# WHAT IS EXPECTED
When the line containing "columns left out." appears in the data below, begin copying there and stop only after the line containing "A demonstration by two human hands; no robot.".

# DATASET CONTENT

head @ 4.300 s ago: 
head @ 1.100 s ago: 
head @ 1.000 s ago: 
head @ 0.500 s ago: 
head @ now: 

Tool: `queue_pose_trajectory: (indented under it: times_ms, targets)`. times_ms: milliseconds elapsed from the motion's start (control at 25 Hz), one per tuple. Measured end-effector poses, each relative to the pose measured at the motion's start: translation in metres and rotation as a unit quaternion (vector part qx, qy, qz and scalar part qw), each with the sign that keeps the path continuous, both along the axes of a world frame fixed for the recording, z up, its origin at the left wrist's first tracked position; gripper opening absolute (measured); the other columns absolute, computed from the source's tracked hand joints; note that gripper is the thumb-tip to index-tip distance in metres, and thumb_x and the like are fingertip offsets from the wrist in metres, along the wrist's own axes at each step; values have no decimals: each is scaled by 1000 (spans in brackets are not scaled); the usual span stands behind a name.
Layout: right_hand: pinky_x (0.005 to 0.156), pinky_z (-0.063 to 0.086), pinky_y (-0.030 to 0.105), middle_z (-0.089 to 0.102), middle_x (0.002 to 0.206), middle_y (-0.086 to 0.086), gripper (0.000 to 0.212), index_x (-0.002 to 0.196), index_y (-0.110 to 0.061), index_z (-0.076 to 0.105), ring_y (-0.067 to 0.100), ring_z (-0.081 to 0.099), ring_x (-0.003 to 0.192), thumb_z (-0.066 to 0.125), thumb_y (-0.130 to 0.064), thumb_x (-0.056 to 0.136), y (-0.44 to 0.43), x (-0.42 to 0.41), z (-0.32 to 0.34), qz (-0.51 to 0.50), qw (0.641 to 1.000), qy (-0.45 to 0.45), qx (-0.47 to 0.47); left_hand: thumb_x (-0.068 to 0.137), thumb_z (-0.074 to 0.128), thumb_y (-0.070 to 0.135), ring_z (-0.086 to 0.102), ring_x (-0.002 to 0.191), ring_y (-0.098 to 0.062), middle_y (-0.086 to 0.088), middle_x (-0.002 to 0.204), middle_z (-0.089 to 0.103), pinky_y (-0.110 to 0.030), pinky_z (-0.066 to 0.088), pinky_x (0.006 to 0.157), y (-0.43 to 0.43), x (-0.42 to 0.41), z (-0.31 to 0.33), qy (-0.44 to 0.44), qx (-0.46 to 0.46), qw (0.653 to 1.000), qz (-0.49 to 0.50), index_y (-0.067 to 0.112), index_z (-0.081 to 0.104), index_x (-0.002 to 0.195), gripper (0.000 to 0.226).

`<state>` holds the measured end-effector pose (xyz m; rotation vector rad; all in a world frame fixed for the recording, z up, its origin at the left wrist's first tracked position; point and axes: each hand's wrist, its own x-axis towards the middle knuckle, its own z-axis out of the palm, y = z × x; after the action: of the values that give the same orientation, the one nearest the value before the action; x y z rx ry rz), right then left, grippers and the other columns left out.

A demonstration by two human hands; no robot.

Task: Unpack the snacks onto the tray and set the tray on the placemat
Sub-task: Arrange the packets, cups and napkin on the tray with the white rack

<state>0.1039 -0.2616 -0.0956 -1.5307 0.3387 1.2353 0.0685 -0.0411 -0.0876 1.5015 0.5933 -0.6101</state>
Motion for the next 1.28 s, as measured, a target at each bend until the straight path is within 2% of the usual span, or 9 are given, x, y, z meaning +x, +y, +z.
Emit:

# ANSWER FOR THE TASK
`<state>` holds the measured end-effector pose (xyz m; rotation vector rad; all in a world frame fixed for the recording, z up, its origin at the left wrist's first tracked position; point and axes: each hand's wrist, its own x-axis towards the middle knuckle, its own z-axis out of the palm, y = z × x; after the action: of the values that give the same orientation, the one nearest the value before the action; x y z rx ry rz), right then left, grippers and the other columns left out.

A demonstration by two human hands; no robot.

That completes the output for this exercise.